> YOUR ASSIGNMENT: Reproduce the listing that follows in full. Omit its images.

> DATA BLOCK:

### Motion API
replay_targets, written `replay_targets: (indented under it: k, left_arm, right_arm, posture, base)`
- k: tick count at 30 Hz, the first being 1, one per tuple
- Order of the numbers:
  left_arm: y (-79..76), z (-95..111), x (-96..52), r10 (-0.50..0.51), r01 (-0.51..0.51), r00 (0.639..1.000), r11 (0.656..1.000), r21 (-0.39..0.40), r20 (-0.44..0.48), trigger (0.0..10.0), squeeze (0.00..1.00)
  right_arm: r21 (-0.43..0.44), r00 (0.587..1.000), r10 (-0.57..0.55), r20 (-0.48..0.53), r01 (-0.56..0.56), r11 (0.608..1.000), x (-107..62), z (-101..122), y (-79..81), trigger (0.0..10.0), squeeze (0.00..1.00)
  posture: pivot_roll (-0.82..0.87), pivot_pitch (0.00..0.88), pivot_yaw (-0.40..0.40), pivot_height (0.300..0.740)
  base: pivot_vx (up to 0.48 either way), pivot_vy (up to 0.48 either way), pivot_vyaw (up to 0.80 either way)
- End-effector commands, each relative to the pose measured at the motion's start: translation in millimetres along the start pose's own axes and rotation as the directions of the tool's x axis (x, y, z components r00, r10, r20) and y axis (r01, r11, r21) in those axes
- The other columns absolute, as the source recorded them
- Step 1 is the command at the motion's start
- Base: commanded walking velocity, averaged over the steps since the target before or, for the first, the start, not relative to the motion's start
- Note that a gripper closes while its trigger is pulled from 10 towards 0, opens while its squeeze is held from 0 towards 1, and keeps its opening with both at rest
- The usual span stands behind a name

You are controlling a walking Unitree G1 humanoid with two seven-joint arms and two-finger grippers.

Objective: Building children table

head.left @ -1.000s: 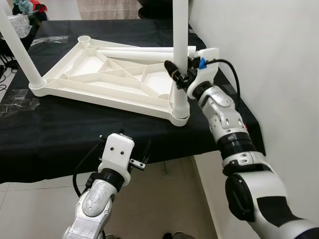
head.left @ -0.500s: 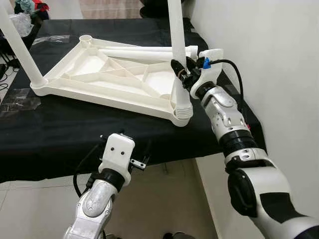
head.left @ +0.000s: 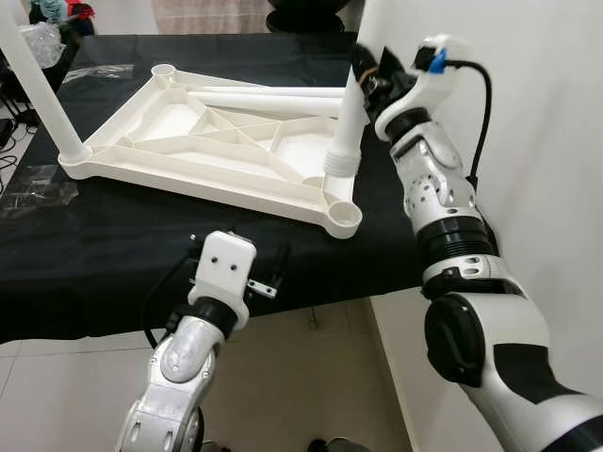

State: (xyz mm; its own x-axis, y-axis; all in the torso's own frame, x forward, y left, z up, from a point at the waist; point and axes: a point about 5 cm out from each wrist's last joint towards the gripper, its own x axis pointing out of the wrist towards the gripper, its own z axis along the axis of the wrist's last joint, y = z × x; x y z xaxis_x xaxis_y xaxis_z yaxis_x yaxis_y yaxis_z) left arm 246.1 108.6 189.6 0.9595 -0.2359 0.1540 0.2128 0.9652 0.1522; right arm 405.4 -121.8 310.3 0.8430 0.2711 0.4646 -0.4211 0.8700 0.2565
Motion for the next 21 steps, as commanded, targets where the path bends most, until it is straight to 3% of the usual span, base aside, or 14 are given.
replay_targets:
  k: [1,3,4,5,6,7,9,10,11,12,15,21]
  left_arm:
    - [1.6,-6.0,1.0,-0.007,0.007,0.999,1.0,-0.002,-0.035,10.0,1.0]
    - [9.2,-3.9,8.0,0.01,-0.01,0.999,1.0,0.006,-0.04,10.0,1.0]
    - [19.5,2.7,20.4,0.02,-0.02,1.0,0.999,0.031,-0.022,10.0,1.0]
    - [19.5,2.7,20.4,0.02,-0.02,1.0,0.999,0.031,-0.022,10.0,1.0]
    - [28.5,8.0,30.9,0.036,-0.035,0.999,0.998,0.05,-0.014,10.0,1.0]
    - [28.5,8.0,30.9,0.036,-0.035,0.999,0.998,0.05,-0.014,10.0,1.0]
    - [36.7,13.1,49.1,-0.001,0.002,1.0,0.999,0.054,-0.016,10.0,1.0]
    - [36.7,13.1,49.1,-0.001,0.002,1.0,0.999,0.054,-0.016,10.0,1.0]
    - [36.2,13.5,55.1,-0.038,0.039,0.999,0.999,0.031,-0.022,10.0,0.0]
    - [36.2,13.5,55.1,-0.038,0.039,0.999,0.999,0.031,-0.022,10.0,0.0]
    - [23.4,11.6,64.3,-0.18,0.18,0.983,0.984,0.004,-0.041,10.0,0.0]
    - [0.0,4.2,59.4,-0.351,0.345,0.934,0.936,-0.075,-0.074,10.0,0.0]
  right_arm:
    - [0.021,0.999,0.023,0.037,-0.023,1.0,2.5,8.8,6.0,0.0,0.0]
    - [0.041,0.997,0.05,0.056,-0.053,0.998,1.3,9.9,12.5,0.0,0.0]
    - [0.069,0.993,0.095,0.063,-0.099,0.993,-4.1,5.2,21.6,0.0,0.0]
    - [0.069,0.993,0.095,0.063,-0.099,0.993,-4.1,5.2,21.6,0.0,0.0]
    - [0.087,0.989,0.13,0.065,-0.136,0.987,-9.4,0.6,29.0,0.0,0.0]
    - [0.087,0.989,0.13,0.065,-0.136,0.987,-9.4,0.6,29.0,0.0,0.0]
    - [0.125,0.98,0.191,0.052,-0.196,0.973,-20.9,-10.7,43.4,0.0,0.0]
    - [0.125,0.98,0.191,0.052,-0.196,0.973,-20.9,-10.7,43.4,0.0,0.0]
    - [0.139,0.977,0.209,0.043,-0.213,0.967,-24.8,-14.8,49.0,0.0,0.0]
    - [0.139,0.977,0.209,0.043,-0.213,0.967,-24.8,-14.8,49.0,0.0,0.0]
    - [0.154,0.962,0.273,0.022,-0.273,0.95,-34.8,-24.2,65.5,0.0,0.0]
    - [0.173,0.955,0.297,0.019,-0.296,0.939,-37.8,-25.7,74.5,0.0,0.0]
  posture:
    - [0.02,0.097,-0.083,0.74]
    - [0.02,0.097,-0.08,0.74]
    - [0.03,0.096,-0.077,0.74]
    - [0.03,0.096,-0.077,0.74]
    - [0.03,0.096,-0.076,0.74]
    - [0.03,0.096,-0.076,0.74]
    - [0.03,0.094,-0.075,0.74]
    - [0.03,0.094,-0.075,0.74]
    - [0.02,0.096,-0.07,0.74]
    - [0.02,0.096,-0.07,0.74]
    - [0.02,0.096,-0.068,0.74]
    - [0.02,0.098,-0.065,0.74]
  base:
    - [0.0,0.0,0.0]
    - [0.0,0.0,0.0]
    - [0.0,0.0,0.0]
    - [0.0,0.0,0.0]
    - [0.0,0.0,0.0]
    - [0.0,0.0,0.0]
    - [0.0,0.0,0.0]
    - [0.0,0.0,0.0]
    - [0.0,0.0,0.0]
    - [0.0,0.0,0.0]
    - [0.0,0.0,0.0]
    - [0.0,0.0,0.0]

> EXPECTED ANSWER:
### Motion API
replay_targets, written `replay_targets: (indented under it: k, left_arm, right_arm, posture, base)`
- k: tick count at 30 Hz, the first being 1, one per tuple
- Order of the numbers:
  left_arm: y (-79..76), z (-95..111), x (-96..52), r10 (-0.50..0.51), r01 (-0.51..0.51), r00 (0.639..1.000), r11 (0.656..1.000), r21 (-0.39..0.40), r20 (-0.44..0.48), trigger (0.0..10.0), squeeze (0.00..1.00)
  right_arm: r21 (-0.43..0.44), r00 (0.587..1.000), r10 (-0.57..0.55), r20 (-0.48..0.53), r01 (-0.56..0.56), r11 (0.608..1.000), x (-107..62), z (-101..122), y (-79..81), trigger (0.0..10.0), squeeze (0.00..1.00)
  posture: pivot_roll (-0.82..0.87), pivot_pitch (0.00..0.88), pivot_yaw (-0.40..0.40), pivot_height (0.300..0.740)
  base: pivot_vx (up to 0.48 either way), pivot_vy (up to 0.48 either way), pivot_vyaw (up to 0.80 either way)
- End-effector commands, each relative to the pose measured at the motion's start: translation in millimetres along the start pose's own axes and rotation as the directions of the tool's x axis (x, y, z components r00, r10, r20) and y axis (r01, r11, r21) in those axes
- The other columns absolute, as the source recorded them
- Step 1 is the command at the motion's start
- Base: commanded walking velocity, averaged over the steps since the target before or, for the first, the start, not relative to the motion's start
- Note that a gripper closes while its trigger is pulled from 10 towards 0, opens while its squeeze is held from 0 towards 1, and keeps its opening with both at rest
- The usual span stands behind a name

You are controlling a walking Unitree G1 humanoid with two seven-joint arms and two-finger grippers.

Objective: Building children table

head.left @ -1.000s: 
head.left @ -0.500s: 
head.left @ +0.000s: 

State: (xyz mm; its own x-axis, y-axis; all in the torso's own frame, x forward, y left, z up, from a point at the waist; point and axes: a point about 5 cm out from each wrist's last joint towards the gripper, its own x axis pointing out of the wrist towards the gripper, its own z axis along the axis of the wrist's last joint, y = z × x; x y z xaxis_x xaxis_y xaxis_z yaxis_x yaxis_y yaxis_z) left arm 246.1 108.6 189.6 0.9595 -0.2359 0.1540 0.2128 0.9652 0.1522; right arm 405.4 -121.8 310.3 0.8430 0.2711 0.4646 -0.4211 0.8700 0.2565
Motion for the next 21 steps, as commanded, targets where the path bends most, until it is straight to 3% of the usual span, base aside, or 14 are given.
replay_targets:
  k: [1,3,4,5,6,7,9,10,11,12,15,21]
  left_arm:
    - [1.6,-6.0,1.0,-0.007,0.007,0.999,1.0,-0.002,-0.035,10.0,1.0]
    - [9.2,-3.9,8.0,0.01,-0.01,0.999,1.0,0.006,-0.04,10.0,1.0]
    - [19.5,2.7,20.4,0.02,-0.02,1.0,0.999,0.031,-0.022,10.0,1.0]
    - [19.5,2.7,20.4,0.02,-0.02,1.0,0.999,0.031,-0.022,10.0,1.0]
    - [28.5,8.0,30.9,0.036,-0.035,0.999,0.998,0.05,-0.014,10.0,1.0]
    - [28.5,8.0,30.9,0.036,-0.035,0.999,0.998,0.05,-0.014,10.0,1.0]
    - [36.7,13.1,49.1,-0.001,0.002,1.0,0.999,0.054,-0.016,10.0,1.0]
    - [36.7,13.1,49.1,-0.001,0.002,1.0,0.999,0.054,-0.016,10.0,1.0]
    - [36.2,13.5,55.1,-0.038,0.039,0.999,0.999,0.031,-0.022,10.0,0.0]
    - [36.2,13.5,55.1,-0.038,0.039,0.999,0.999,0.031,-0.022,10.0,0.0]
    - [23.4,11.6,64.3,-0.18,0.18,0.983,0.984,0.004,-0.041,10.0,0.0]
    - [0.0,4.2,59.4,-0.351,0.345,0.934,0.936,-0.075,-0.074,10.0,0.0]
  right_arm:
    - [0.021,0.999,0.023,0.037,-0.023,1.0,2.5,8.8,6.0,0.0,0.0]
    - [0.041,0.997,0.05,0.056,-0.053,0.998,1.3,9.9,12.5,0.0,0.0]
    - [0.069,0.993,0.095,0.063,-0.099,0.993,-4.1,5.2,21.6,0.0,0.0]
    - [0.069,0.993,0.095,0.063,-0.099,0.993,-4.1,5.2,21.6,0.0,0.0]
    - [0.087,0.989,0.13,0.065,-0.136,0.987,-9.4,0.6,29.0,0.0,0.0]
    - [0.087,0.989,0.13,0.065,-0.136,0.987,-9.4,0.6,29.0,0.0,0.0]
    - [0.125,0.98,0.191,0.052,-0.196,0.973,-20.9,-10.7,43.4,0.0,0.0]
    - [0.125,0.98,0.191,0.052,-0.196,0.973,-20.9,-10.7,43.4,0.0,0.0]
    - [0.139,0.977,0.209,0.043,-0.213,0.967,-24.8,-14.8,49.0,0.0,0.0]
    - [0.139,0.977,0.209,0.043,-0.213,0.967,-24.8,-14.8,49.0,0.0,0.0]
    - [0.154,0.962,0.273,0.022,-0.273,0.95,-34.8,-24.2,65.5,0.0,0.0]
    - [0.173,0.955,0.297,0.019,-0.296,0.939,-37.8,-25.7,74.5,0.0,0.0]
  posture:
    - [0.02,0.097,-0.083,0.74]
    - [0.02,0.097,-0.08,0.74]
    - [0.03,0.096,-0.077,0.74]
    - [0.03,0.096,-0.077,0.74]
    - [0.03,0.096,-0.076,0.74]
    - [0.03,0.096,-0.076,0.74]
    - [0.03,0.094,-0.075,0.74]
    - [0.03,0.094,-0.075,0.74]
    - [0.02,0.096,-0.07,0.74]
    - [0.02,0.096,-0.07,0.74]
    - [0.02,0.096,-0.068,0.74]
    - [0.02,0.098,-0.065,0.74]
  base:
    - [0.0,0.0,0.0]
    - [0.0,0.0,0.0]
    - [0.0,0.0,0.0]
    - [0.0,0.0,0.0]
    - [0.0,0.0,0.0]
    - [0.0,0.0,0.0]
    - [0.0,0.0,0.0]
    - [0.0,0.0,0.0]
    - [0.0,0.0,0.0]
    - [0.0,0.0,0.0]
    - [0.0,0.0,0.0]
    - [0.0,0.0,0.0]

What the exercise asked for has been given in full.